What to do =>
What you hand back must match the records word for word, with no pictures.

Extracted information =>
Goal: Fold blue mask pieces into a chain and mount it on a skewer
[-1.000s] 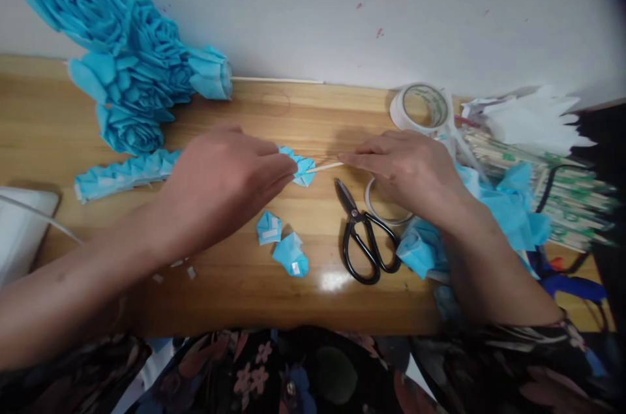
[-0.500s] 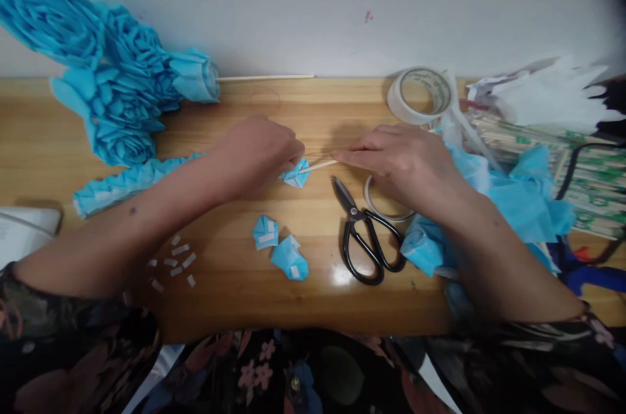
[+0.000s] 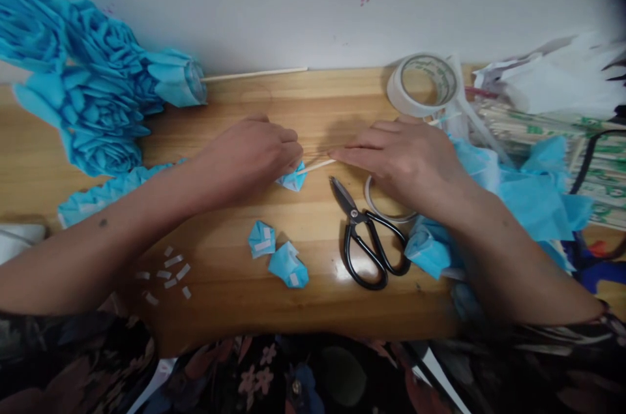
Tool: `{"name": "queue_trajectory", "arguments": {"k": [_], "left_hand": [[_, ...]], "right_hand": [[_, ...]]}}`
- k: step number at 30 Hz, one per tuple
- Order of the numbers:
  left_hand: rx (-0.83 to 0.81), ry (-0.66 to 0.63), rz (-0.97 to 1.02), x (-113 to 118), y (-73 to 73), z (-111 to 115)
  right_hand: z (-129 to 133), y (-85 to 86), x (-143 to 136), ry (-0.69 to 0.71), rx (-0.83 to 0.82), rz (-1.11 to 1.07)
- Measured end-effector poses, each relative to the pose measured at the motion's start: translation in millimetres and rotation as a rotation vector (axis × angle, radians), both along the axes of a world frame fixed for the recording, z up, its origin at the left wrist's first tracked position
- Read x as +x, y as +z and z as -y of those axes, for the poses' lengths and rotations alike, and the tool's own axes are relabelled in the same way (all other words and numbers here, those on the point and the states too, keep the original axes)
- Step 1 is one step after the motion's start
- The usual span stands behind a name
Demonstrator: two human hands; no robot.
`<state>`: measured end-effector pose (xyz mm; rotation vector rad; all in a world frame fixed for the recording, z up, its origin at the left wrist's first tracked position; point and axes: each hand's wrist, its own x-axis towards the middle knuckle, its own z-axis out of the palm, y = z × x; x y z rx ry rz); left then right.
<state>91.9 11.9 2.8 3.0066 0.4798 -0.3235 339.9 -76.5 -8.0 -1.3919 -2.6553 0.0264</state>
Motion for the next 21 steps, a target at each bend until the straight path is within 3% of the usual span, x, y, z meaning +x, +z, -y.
{"name": "queue_trajectory", "arguments": {"k": [5, 14, 17, 21], "left_hand": [[-0.013, -0.002, -0.015, 0, 7.9, 0], [-0.106, 0.088, 0.101, -6, 11.3, -2], [-0.081, 0.164, 0.210, -13, 20.2, 12], [-0.057, 0.104, 0.219, -23, 24.2, 42]], "right_hand": [[-3, -1.7, 7, 0.038, 0.090, -0.023], [-3, -3.9, 11, 0.040, 0.066, -0.071], [-3, -5.2, 10, 0.040, 0.073, -0.073], [-3, -5.8, 9, 0.052, 0.116, -0.085]]}}
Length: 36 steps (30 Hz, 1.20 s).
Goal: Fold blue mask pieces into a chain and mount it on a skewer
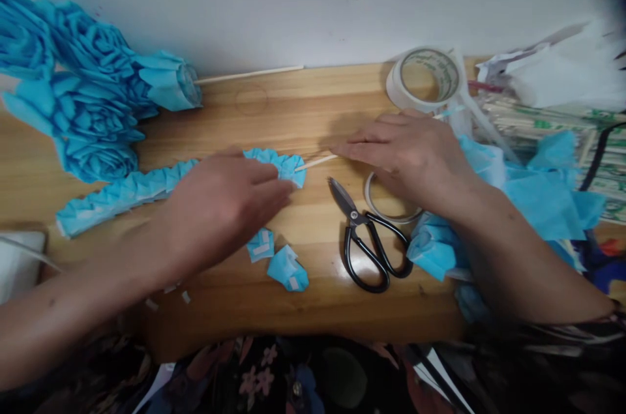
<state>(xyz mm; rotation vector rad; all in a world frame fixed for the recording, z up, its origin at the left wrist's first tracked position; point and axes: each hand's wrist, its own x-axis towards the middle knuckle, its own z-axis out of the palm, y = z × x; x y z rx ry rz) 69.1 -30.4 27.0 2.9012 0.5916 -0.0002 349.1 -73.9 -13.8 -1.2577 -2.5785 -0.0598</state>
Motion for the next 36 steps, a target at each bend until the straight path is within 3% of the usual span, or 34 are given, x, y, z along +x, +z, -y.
{"name": "queue_trajectory", "arguments": {"k": [3, 8, 12, 18, 24, 30, 36], "left_hand": [[-0.004, 0.019, -0.114, -4, -7.8, 14], [-0.002, 0.079, -0.247, -2, -19.1, 14], [-0.013, 0.073, -0.313, 0, -17.2, 14], [-0.016, 0.056, -0.340, 1, -15.4, 17], [-0.044, 0.071, -0.362, 0, -18.4, 17], [-0.069, 0.096, -0.397, 1, -16.0, 17], [-0.104, 0.119, -0.427, 2, -13.9, 18]], "right_hand": [[0, 1.5, -2, -0.017, -0.036, 0.023], [2, 5.0, -6, -0.078, -0.132, 0.101], [3, 5.1, -6, -0.043, -0.062, 0.082], [3, 8.6, 0, -0.128, -0.002, 0.074], [1, 12.4, 7, -0.027, 0.009, 0.037], [0, 4.9, 5, 0.030, 0.054, 0.002], [-1, 2.2, -1, 0.035, 0.020, 0.025]]}}
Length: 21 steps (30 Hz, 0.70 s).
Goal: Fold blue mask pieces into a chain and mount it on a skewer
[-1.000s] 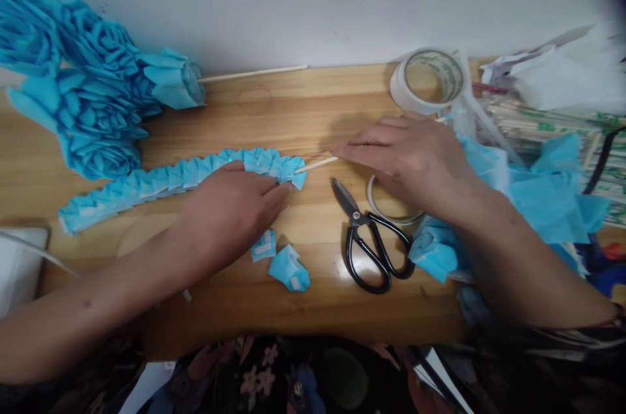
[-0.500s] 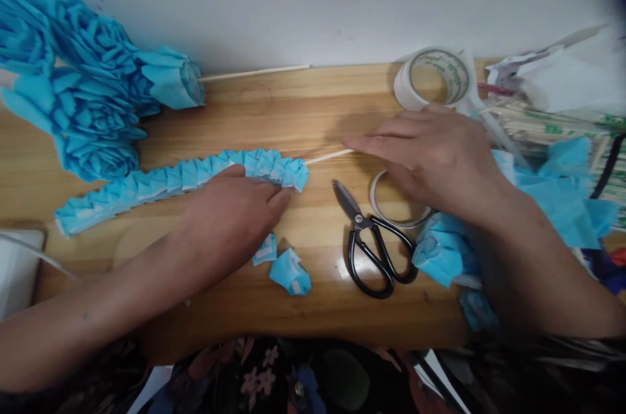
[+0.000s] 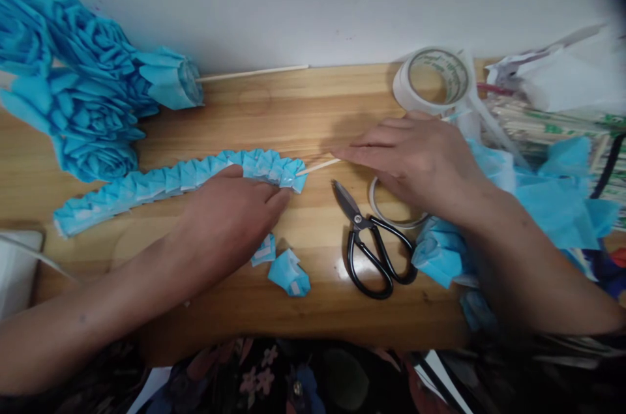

Reply to the task =>
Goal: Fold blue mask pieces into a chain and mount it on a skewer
[-1.000s] 
[-0.500s] 
[+0.000s] 
Tool: `{"name": "queue_trajectory", "arguments": {"k": [_], "left_hand": [[_, ...]], "right_hand": [[_, ...]]}}`
- k: step number at 30 Hz, one per tuple
- Order of the numbers:
  left_hand: rx (-0.83 to 0.81), ry (-0.66 to 0.63), rz (-0.97 to 1.02), x (-113 to 118), y (-73 to 73), z (-111 to 115)
  right_hand: z (-129 to 133), y (-85 to 86), x (-143 to 136), ry (-0.69 to 0.71), rx (-0.83 to 0.82), rz (-1.11 to 1.07)
- Measured end-effector poses, each relative to the pose measured at the motion's start: translation in millimetres and rotation as a rotation vector (axis × angle, radians), both along the axes of a world frame fixed for the recording, z up, its origin at the left wrist's first tracked position
- Read x as +x, y as +z and z as -y of those axes, for the poses' lengths and rotations alike, and the tool's own axes are relabelled in the same way (all other words and numbers here, those on the point and the states too, keep the original axes)
- Step 1 is one step after the motion's start
- The usual span stands behind a name
Demonstrator: two human hands; no robot.
`<state>`: measured end-effector pose (xyz mm; rotation vector rad; all in a world frame fixed for the recording, z up, its origin at the left wrist's first tracked position; point and axes: each hand's wrist, its own x-axis towards the middle knuckle, its own z-axis out of the palm, y = z × x; x y z rx ry rz); left then right.
<state>91.9 11.9 2.8 3.0066 0.4798 -0.3235 339.9 -76.5 -8.0 -1.3919 -2.6553 0.0264</state>
Motion for the next 21 steps, a target at each bend until the straight path is within 3% of the usual span, x, y, z meaning +x, +z, -y.
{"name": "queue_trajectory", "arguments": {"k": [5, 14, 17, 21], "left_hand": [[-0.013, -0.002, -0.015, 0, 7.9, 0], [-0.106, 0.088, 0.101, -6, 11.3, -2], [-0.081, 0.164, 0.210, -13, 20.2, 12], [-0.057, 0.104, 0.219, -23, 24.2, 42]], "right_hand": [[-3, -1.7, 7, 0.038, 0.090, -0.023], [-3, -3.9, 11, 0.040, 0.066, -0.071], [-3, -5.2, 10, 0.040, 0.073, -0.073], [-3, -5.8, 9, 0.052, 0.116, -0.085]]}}
Length: 36 steps (30 Hz, 1.20 s).
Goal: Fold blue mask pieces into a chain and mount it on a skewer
<state>(xyz mm; rotation vector rad; all in a world frame fixed for the recording, z up, its origin at the left wrist's first tracked position; point and axes: each hand's wrist, its own x-axis towards the middle knuckle, its own z-axis out of the palm, y = z × x; x y z rx ry rz) 69.1 -30.4 27.0 2.9012 0.5916 -0.0002 349.1 -73.9 -13.8 -1.2577 -2.5785 -0.0598</state>
Motion for the next 36 steps, a target at each bend until the straight path is within 3% of the usual span, or 34 are given, x, y, z along +x, +z, -y.
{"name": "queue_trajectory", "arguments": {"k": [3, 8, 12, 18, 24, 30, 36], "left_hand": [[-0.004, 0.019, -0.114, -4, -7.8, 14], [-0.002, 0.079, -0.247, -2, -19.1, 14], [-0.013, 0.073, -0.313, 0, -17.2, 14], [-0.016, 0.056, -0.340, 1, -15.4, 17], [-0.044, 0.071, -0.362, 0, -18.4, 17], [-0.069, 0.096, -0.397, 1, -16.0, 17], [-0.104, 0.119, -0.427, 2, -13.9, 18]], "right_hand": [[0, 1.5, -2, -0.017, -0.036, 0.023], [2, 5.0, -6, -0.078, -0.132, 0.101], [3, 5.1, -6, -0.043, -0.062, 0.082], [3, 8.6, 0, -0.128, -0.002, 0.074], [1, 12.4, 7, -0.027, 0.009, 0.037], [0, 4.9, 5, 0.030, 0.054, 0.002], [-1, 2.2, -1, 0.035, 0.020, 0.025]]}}
Length: 21 steps (30 Hz, 0.70 s).
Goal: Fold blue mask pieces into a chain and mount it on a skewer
[-1.000s] 
[-0.500s] 
[+0.000s] 

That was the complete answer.